Article ID | Journal | Published Year | Pages | File Type |
---|---|---|---|---|
1623764 | Journal of Alloys and Compounds | 2008 | 4 Pages |
A thermodynamic approach to predict bulk glass-forming compositions in binary metallic systems was recently proposed. In this approach, the parameter γ* = ΔHamor/(ΔHinter − ΔHamor) indicates the glass-forming ability (GFA) from the standpoint of the driving force to form different competing phases, and ΔHamor and ΔHinter are the enthalpies for glass and intermetallic formation, respectively. Good glass-forming compositions should have a large negative enthalpy for glass formation and a very small difference for intermetallic formation, thus making the glassy phase easily reachable even under low cooling rates. The γ* parameter showed a good correlation with GFA experimental data in the Ni–Nb binary system. In this work, a simple extension of the γ* parameter is applied in the ternary Al–Ni–Y system.

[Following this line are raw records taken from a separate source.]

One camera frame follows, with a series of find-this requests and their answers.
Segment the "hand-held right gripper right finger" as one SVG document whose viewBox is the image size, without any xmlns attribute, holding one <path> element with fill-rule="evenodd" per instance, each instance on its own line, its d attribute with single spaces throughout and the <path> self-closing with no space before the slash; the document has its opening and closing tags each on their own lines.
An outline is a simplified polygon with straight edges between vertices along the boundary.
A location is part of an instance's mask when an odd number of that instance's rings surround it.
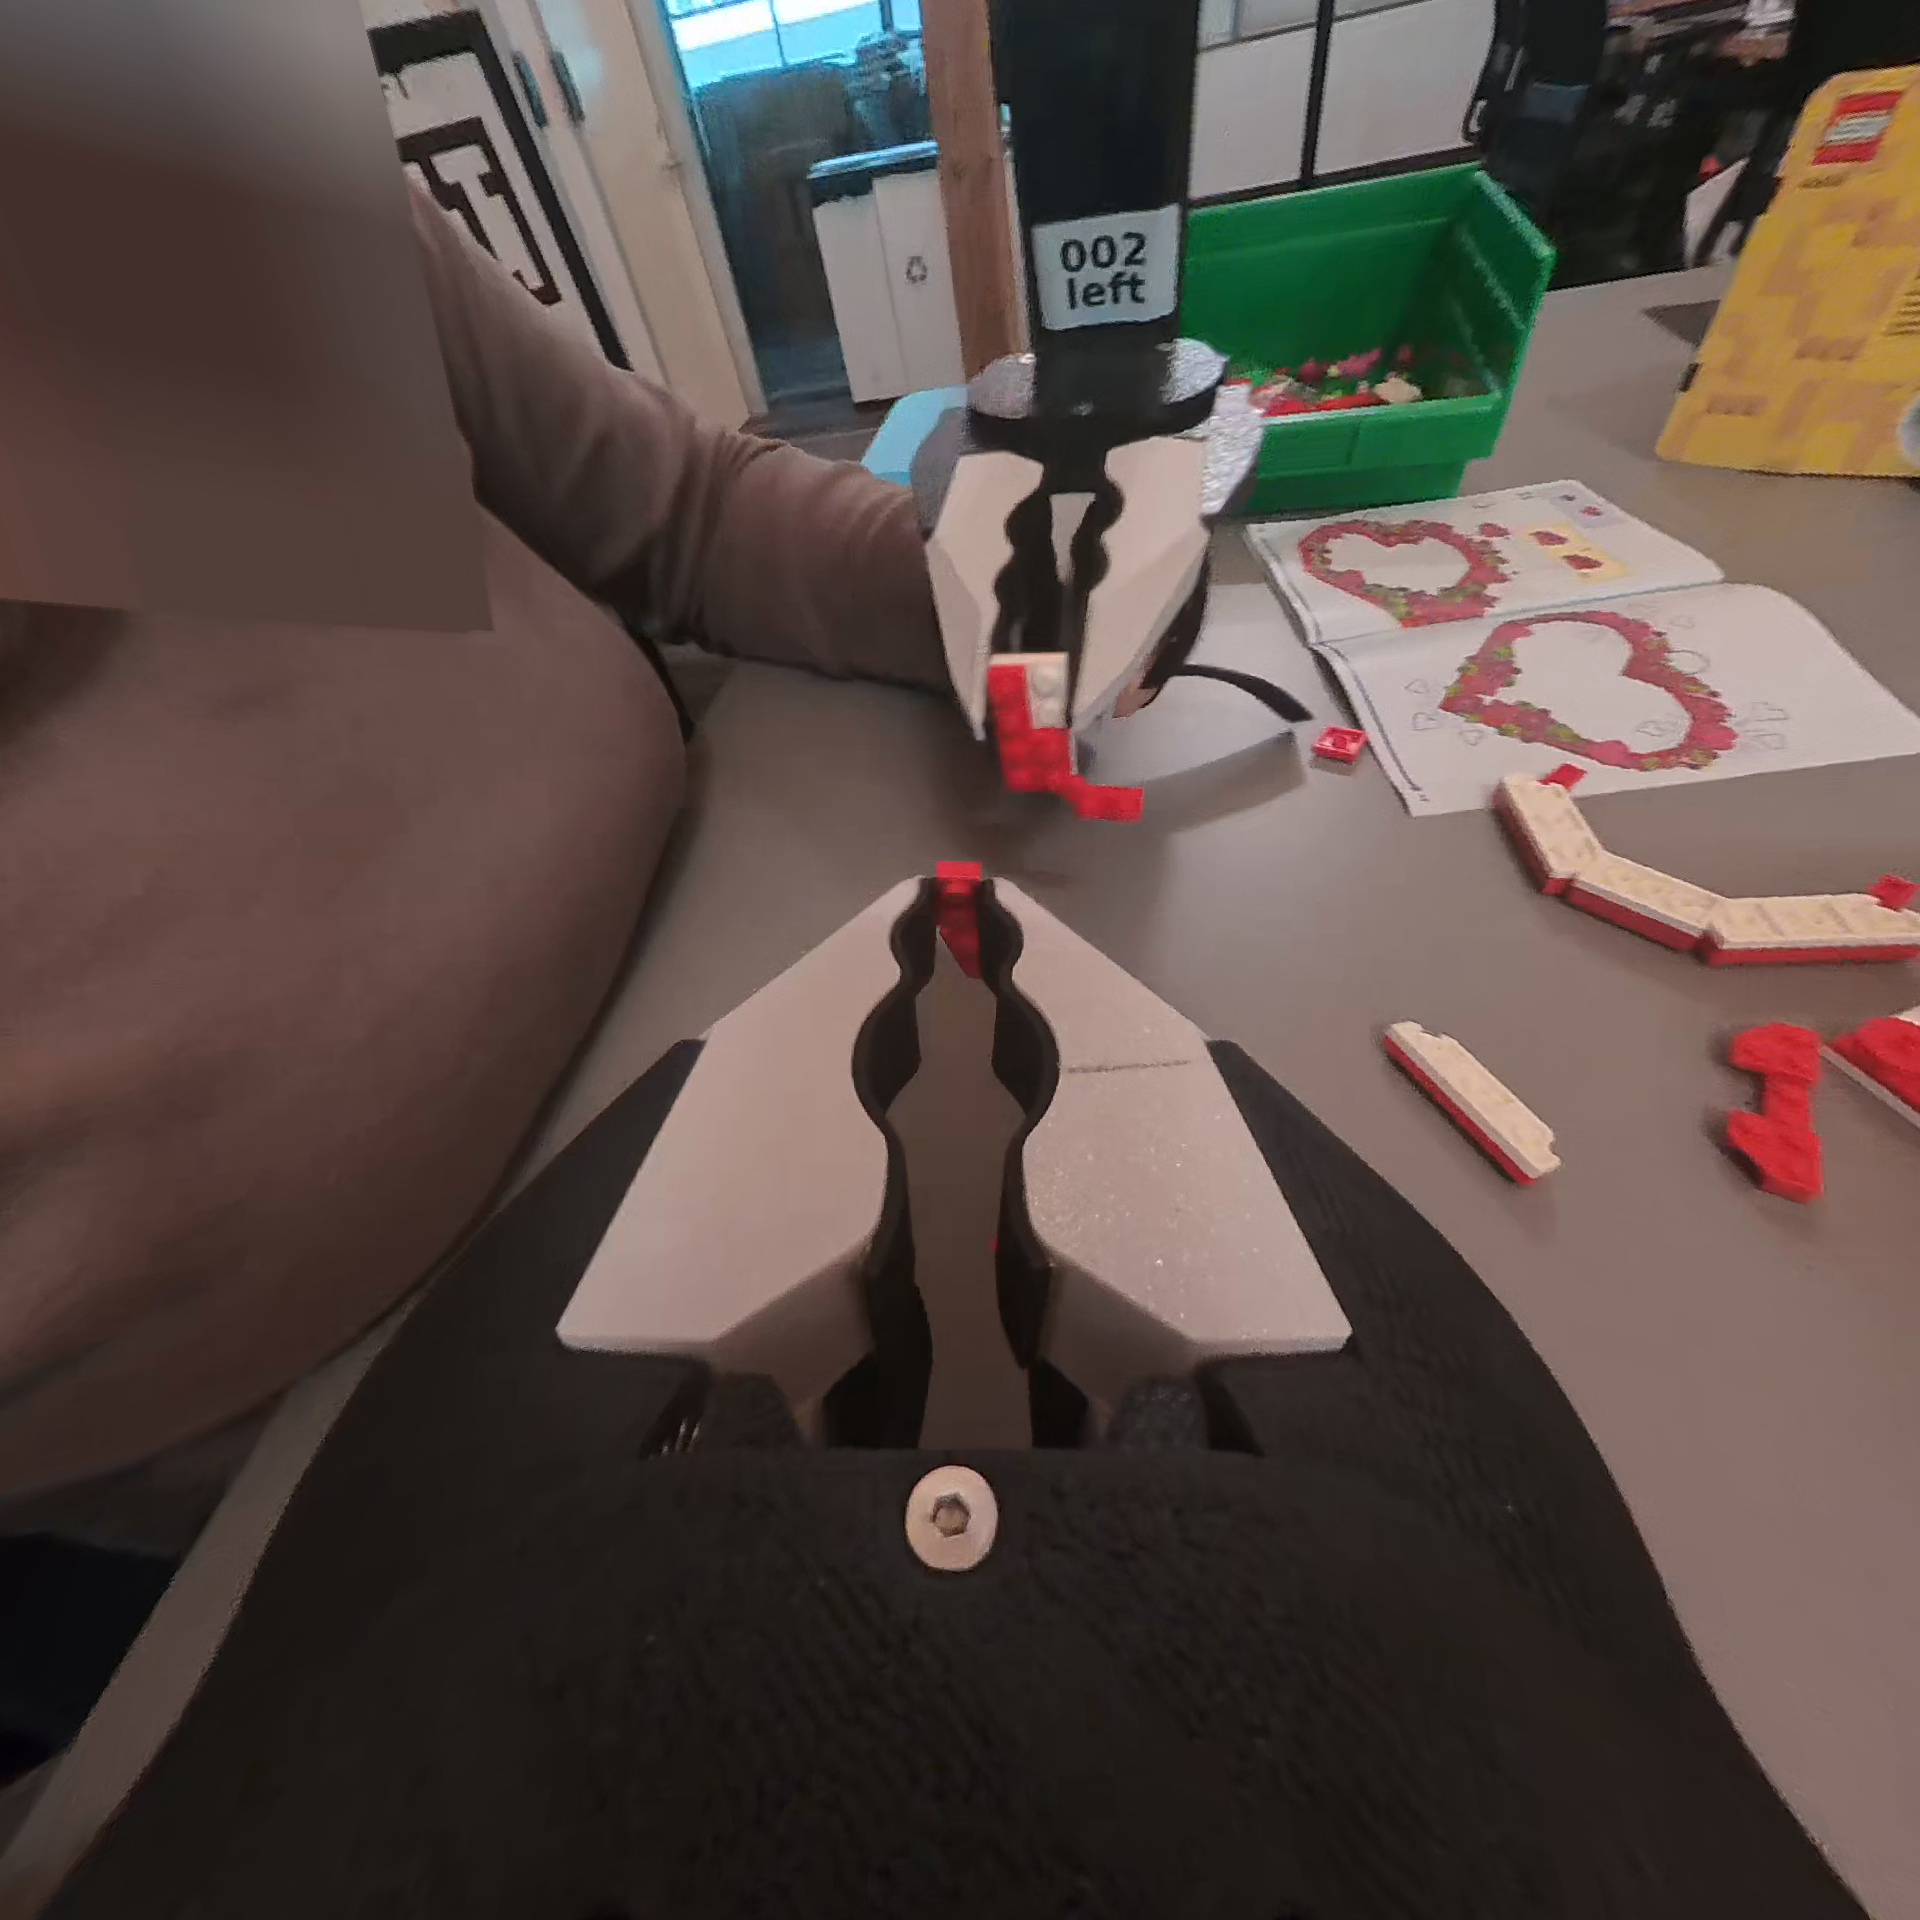
<svg viewBox="0 0 1920 1920">
<path fill-rule="evenodd" d="M 1327 1358 L 1350 1321 L 1204 1031 L 1009 880 L 976 885 L 996 1085 L 1020 1124 L 996 1314 L 1036 1450 L 1219 1360 Z"/>
</svg>

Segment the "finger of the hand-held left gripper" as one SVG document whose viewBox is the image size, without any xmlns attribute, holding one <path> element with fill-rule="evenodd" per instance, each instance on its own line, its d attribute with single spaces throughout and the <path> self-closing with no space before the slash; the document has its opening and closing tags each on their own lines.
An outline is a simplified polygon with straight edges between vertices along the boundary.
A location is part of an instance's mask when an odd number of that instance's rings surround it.
<svg viewBox="0 0 1920 1920">
<path fill-rule="evenodd" d="M 1017 554 L 1009 520 L 1040 498 L 1040 485 L 1036 461 L 996 450 L 963 454 L 926 541 L 946 671 L 973 741 L 987 735 L 987 670 L 996 655 L 1014 655 L 993 640 L 1003 613 L 996 584 Z"/>
<path fill-rule="evenodd" d="M 1067 730 L 1093 735 L 1146 680 L 1209 561 L 1201 444 L 1121 444 L 1103 474 L 1116 517 L 1096 541 L 1103 573 L 1084 593 Z"/>
</svg>

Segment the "red lego plate assembly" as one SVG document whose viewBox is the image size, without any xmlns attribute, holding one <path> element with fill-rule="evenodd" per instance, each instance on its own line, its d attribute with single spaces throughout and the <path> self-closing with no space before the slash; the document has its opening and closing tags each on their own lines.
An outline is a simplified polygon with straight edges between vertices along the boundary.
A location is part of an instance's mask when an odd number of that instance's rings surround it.
<svg viewBox="0 0 1920 1920">
<path fill-rule="evenodd" d="M 1050 798 L 1091 824 L 1137 824 L 1141 790 L 1103 787 L 1079 773 L 1067 730 L 1067 655 L 993 655 L 984 720 L 1006 793 Z"/>
</svg>

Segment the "pile of lego pieces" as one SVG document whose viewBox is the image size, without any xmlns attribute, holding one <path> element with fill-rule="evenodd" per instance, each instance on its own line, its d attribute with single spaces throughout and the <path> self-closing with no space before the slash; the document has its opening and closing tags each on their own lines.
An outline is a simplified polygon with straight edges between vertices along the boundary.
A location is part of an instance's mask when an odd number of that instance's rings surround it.
<svg viewBox="0 0 1920 1920">
<path fill-rule="evenodd" d="M 1431 393 L 1413 381 L 1413 350 L 1360 350 L 1341 358 L 1307 358 L 1293 367 L 1243 367 L 1229 371 L 1229 387 L 1244 398 L 1263 421 L 1307 414 L 1344 414 L 1376 407 L 1411 407 Z"/>
</svg>

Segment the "green plastic bin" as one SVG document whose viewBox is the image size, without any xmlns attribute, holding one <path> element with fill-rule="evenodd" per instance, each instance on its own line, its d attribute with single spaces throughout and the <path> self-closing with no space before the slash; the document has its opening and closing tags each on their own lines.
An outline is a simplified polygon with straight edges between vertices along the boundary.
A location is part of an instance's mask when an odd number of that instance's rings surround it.
<svg viewBox="0 0 1920 1920">
<path fill-rule="evenodd" d="M 1229 371 L 1413 350 L 1431 398 L 1260 421 L 1240 517 L 1450 498 L 1496 451 L 1554 250 L 1479 165 L 1197 205 L 1179 333 Z"/>
</svg>

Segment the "white red lego chain assembly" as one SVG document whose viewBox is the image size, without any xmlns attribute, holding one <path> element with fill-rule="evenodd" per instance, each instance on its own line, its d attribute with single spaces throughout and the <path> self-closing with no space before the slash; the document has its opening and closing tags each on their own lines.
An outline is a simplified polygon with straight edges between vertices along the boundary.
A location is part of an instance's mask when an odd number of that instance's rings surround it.
<svg viewBox="0 0 1920 1920">
<path fill-rule="evenodd" d="M 1914 891 L 1896 878 L 1863 895 L 1724 898 L 1607 851 L 1566 781 L 1501 777 L 1490 815 L 1541 898 L 1704 967 L 1916 961 Z"/>
</svg>

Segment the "white lego wedge plate segment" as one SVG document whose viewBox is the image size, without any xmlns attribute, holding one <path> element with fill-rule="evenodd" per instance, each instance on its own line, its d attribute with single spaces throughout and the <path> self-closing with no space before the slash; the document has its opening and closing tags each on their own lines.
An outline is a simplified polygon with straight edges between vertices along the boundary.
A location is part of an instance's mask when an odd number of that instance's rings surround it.
<svg viewBox="0 0 1920 1920">
<path fill-rule="evenodd" d="M 1380 1050 L 1513 1185 L 1560 1171 L 1550 1125 L 1469 1045 L 1394 1020 L 1380 1031 Z"/>
</svg>

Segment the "lego instruction booklet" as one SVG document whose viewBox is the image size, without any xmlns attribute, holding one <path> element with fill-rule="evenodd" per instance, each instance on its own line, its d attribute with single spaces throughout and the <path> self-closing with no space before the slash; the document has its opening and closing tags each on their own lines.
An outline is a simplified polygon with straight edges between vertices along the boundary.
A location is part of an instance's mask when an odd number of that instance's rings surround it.
<svg viewBox="0 0 1920 1920">
<path fill-rule="evenodd" d="M 1581 484 L 1251 524 L 1411 817 L 1570 767 L 1590 795 L 1916 753 L 1916 717 L 1774 588 Z"/>
</svg>

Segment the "yellow lego set box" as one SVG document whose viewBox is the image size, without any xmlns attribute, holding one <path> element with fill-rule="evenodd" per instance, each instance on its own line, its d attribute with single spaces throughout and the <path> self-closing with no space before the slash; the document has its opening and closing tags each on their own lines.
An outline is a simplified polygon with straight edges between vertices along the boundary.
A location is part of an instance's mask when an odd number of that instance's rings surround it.
<svg viewBox="0 0 1920 1920">
<path fill-rule="evenodd" d="M 1811 93 L 1653 451 L 1916 480 L 1916 67 Z"/>
</svg>

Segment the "lego assembly with flower studs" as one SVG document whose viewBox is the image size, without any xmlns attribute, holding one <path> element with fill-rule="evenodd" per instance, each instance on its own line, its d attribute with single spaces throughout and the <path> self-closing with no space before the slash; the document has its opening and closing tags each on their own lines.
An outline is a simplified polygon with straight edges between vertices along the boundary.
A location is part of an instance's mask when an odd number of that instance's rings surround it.
<svg viewBox="0 0 1920 1920">
<path fill-rule="evenodd" d="M 1823 1058 L 1863 1091 L 1916 1125 L 1916 1010 L 1831 1035 Z"/>
</svg>

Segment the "light blue box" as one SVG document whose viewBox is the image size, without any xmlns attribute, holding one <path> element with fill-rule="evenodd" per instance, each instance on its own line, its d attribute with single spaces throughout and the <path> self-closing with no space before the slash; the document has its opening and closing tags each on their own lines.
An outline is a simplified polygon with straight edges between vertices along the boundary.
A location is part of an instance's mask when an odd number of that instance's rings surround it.
<svg viewBox="0 0 1920 1920">
<path fill-rule="evenodd" d="M 859 467 L 883 484 L 907 488 L 921 444 L 950 411 L 963 414 L 964 403 L 964 387 L 920 390 L 897 398 L 861 450 Z"/>
</svg>

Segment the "white recycling bin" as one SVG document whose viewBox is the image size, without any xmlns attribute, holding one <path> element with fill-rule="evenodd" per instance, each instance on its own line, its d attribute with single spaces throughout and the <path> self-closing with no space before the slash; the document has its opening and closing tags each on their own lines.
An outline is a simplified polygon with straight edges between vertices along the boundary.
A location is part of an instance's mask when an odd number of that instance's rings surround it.
<svg viewBox="0 0 1920 1920">
<path fill-rule="evenodd" d="M 933 140 L 820 160 L 806 175 L 853 403 L 963 384 Z"/>
</svg>

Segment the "person's brown sweater torso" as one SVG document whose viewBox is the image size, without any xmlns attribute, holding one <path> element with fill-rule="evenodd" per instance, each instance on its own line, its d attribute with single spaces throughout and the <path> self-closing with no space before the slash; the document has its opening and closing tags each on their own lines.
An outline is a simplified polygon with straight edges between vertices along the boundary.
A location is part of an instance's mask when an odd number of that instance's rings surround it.
<svg viewBox="0 0 1920 1920">
<path fill-rule="evenodd" d="M 630 640 L 3 604 L 3 1500 L 264 1404 L 467 1230 L 683 795 Z"/>
</svg>

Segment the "person's dark pants leg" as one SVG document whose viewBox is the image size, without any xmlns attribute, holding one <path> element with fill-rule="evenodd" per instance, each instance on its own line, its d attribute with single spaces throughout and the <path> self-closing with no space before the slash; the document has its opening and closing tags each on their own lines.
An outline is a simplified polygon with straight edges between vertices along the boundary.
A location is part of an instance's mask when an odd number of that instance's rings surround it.
<svg viewBox="0 0 1920 1920">
<path fill-rule="evenodd" d="M 176 1571 L 176 1554 L 3 1538 L 3 1787 L 73 1741 Z"/>
</svg>

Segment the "framed wall poster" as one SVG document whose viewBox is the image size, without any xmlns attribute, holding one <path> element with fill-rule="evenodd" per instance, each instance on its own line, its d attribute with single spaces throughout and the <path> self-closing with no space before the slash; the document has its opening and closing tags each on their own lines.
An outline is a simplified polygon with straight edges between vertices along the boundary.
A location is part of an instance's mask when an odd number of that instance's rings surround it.
<svg viewBox="0 0 1920 1920">
<path fill-rule="evenodd" d="M 611 367 L 616 317 L 546 158 L 521 61 L 479 3 L 363 3 L 396 154 L 443 214 Z"/>
</svg>

The calculated γ* isocontours in the ternary diagram are compared with experimental results of glass formation in that system. Despite some misfitting, the best glass formers are found quite close to the highest γ* values, leading to the conclusion that this thermodynamic approach can be extended to ternary systems, serving as a useful tool for the development of new glass-forming compositions. Finally the thermodynamic approach is compared with the topological instability criteria used to predict the thermal behavior of glassy Al alloys.